- [TASK DESCRIPTION]:
Lines before the one containing "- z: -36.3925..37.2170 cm" are left out; output the rest of the data exactly, through the final line.

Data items
______

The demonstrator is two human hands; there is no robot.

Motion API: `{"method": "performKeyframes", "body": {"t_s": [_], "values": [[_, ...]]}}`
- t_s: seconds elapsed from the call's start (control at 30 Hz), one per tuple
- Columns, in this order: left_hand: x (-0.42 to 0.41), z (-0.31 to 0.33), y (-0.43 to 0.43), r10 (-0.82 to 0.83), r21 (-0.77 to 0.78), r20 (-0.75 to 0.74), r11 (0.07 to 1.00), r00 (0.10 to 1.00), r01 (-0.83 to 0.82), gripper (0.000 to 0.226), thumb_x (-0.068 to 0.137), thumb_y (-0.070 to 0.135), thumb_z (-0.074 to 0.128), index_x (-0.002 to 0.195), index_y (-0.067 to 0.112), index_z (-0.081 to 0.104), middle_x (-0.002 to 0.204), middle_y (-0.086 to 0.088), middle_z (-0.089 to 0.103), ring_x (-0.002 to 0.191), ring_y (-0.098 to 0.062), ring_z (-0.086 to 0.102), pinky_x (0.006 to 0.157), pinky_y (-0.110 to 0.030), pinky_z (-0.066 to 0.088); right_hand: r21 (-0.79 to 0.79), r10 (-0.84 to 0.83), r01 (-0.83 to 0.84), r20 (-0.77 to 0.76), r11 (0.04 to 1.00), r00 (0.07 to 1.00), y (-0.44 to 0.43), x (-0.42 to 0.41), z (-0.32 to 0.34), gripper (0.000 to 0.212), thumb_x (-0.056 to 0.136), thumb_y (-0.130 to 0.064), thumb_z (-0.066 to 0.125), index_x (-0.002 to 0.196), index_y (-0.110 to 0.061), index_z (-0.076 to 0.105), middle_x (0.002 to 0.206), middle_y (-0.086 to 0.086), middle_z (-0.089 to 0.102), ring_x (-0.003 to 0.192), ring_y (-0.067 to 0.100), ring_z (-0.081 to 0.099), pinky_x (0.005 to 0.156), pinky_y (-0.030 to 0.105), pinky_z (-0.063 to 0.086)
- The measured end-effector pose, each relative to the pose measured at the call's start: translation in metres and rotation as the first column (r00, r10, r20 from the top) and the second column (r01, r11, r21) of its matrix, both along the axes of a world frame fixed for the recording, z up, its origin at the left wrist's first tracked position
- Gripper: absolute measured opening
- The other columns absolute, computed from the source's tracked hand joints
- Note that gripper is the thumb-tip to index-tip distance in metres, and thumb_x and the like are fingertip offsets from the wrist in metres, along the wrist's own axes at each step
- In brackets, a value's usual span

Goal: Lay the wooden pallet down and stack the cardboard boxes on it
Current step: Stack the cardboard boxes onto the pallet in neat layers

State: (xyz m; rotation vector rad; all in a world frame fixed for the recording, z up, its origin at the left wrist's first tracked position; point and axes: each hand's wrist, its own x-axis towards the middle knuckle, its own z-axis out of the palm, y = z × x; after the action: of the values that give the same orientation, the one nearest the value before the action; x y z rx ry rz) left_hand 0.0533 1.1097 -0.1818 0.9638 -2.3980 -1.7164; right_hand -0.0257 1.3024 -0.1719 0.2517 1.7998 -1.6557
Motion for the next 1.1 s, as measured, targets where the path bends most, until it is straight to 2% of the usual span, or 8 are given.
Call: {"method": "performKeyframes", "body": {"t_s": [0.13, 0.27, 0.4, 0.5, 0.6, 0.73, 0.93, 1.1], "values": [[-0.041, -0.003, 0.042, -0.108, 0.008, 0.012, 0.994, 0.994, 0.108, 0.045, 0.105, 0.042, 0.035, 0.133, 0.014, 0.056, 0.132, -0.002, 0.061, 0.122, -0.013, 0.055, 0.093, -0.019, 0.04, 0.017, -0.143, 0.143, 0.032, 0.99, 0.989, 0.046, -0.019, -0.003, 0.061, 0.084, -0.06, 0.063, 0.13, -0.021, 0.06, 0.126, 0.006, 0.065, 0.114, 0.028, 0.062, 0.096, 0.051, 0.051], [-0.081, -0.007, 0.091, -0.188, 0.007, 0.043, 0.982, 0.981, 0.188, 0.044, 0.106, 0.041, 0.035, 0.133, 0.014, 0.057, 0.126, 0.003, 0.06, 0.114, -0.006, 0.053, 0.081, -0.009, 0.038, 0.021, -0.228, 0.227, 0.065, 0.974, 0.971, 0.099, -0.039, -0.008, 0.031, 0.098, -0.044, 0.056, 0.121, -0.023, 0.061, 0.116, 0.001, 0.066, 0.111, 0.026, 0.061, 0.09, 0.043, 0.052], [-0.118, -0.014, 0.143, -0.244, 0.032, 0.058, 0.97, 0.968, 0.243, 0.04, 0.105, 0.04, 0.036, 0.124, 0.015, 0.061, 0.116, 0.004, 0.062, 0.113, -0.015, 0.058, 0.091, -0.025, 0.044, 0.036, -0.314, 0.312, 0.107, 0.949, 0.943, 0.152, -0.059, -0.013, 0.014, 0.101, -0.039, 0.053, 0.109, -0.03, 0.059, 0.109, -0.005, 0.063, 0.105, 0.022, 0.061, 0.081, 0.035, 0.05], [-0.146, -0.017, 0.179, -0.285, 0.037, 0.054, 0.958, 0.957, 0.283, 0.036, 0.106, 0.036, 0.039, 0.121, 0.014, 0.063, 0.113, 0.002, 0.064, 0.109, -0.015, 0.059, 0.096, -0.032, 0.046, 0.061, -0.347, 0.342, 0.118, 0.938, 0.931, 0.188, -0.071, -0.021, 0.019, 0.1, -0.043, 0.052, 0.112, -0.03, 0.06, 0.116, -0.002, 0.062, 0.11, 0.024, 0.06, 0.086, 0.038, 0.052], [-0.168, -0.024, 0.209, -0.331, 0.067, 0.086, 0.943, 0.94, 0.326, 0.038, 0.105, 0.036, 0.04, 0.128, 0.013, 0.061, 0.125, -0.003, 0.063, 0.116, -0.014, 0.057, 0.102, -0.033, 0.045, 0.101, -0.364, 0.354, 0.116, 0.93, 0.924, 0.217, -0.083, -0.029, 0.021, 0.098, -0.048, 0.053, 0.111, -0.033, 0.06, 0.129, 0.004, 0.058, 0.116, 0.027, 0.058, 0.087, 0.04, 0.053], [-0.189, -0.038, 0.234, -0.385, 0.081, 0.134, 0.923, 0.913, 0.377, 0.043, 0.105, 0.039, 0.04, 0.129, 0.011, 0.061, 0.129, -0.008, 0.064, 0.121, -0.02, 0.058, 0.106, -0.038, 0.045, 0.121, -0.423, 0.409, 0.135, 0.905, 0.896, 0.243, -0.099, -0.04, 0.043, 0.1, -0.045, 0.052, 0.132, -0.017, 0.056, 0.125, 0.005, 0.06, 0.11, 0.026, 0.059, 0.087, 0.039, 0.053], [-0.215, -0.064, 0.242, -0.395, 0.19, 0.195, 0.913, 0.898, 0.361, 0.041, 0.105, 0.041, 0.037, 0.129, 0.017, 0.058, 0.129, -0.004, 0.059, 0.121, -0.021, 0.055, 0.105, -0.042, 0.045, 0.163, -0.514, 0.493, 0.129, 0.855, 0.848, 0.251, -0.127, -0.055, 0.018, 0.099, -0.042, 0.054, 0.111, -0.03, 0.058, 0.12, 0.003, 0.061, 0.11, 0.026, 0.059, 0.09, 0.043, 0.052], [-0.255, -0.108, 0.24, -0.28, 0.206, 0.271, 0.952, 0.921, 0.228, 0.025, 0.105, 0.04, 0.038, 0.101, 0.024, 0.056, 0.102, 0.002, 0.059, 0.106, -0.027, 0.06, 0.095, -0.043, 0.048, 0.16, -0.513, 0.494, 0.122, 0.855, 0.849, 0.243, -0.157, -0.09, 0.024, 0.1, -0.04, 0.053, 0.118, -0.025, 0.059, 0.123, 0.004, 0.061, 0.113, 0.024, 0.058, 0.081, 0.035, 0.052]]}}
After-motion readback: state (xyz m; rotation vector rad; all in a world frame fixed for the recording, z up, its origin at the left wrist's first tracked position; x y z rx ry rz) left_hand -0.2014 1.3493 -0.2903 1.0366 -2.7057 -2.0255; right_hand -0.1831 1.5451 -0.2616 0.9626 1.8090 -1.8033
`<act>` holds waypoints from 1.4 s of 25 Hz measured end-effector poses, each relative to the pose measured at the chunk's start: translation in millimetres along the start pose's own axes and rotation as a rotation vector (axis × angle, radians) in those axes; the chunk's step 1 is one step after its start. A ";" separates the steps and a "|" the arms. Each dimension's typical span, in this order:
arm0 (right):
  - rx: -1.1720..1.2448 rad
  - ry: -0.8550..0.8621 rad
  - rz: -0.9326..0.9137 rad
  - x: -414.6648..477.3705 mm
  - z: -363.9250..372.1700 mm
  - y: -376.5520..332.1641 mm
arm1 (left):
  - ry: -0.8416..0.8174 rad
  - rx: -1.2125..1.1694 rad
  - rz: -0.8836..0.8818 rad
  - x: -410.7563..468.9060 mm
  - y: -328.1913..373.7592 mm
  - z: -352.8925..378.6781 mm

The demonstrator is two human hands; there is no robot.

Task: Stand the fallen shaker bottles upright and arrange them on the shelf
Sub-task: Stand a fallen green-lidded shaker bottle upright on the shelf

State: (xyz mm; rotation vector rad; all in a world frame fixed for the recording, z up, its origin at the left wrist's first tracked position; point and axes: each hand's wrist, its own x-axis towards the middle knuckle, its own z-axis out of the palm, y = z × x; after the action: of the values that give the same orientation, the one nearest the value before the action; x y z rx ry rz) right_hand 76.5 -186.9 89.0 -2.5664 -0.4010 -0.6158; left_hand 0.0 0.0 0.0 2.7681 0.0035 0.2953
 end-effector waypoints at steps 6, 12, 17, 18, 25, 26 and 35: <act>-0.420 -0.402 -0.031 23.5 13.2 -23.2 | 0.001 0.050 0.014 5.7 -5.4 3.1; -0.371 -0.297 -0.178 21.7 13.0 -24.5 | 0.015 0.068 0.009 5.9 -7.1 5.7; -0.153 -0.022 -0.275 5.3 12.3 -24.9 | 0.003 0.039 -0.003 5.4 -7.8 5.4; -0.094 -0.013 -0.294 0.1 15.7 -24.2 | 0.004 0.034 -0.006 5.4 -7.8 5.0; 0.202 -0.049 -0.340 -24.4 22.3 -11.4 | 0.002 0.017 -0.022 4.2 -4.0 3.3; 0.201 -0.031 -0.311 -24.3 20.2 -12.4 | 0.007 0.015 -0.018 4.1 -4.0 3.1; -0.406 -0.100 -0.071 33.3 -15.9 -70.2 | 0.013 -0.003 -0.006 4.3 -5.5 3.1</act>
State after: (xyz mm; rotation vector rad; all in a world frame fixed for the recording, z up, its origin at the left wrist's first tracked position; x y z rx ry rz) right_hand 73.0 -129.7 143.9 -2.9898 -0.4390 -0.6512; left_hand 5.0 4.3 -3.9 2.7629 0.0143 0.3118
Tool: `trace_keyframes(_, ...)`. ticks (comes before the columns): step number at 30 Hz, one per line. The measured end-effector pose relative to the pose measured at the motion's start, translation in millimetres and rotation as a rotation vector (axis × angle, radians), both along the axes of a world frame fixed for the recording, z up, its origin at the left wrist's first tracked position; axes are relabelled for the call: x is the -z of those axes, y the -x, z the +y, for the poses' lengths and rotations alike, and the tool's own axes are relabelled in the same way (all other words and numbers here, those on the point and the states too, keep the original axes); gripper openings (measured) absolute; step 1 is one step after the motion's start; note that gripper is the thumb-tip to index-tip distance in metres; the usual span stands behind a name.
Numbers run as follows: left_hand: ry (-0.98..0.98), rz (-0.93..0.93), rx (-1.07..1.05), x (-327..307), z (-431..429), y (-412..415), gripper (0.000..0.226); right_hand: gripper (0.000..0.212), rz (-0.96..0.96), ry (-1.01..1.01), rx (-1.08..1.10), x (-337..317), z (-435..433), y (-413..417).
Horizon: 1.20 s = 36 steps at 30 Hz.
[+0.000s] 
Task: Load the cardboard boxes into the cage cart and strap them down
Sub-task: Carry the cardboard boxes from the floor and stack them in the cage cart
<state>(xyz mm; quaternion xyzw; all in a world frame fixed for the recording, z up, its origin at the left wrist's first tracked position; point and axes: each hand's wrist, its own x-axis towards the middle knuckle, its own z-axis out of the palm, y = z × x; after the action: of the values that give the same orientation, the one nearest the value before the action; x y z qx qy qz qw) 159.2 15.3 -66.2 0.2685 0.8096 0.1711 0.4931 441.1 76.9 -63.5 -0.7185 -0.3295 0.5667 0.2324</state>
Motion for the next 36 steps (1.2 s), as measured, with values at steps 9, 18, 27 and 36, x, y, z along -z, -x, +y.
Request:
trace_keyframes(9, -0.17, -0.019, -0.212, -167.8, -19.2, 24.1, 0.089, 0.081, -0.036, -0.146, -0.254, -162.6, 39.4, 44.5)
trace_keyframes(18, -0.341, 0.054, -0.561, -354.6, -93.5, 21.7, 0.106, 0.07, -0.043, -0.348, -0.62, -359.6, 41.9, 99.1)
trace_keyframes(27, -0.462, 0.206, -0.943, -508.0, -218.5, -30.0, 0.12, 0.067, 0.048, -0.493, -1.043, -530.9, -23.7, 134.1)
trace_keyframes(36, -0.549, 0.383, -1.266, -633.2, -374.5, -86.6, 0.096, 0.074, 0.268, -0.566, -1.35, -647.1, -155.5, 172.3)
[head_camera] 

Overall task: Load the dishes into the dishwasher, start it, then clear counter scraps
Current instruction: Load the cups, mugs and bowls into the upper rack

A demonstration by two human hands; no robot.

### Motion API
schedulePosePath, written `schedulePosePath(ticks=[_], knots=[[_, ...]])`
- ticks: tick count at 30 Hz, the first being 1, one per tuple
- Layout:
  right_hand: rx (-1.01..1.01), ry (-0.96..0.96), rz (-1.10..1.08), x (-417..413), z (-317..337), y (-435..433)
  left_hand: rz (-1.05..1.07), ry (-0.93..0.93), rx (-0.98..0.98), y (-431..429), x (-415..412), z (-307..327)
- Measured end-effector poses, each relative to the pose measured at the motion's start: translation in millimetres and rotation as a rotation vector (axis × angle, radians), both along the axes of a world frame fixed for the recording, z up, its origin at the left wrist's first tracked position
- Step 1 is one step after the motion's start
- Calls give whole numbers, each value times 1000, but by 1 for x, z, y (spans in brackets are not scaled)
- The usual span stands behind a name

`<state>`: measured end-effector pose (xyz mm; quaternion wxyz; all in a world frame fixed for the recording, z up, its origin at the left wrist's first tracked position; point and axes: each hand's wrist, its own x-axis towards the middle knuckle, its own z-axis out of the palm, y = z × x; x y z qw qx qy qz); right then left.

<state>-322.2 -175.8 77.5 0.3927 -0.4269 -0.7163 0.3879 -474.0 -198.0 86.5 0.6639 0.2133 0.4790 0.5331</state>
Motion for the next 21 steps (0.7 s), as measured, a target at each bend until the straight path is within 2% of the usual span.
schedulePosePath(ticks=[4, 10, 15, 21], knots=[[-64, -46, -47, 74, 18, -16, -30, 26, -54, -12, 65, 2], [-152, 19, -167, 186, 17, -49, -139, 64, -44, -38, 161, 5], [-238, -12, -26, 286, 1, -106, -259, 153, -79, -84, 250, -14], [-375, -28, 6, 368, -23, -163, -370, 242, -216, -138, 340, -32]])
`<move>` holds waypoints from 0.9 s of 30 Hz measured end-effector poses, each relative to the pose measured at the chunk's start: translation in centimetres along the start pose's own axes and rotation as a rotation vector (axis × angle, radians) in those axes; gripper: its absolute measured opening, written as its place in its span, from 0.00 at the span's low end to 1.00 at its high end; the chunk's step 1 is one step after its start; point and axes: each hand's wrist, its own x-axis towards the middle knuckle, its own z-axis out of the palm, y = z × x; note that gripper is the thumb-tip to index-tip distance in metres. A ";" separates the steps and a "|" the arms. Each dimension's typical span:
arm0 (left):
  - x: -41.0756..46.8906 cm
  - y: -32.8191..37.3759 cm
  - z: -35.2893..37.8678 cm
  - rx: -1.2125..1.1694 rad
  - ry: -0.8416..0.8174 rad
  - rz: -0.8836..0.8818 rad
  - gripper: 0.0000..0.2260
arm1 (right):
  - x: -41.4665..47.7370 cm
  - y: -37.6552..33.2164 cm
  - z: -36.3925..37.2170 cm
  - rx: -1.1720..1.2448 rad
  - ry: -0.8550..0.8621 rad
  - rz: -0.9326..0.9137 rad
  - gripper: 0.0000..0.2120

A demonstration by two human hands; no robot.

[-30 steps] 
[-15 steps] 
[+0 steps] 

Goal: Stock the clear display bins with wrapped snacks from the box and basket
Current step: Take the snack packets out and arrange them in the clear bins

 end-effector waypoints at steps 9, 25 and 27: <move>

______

- [RESULT FOR THIS EXERCISE]:
  - z: -36.3925..37.2170 cm
  - rx: -1.1720..1.2448 rad
  - ry: -0.8550..0.8621 rad
  - rz: -0.9326..0.9137 rad
  - gripper: 0.0000..0.2120

A demonstration by two human hands; no robot.

[-30 steps] 
[-15 steps] 
[+0 steps] 

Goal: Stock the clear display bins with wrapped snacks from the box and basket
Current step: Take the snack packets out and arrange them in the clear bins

 end-effector waypoints at steps 9, 25 and 27: <move>

There is nothing else to the answer.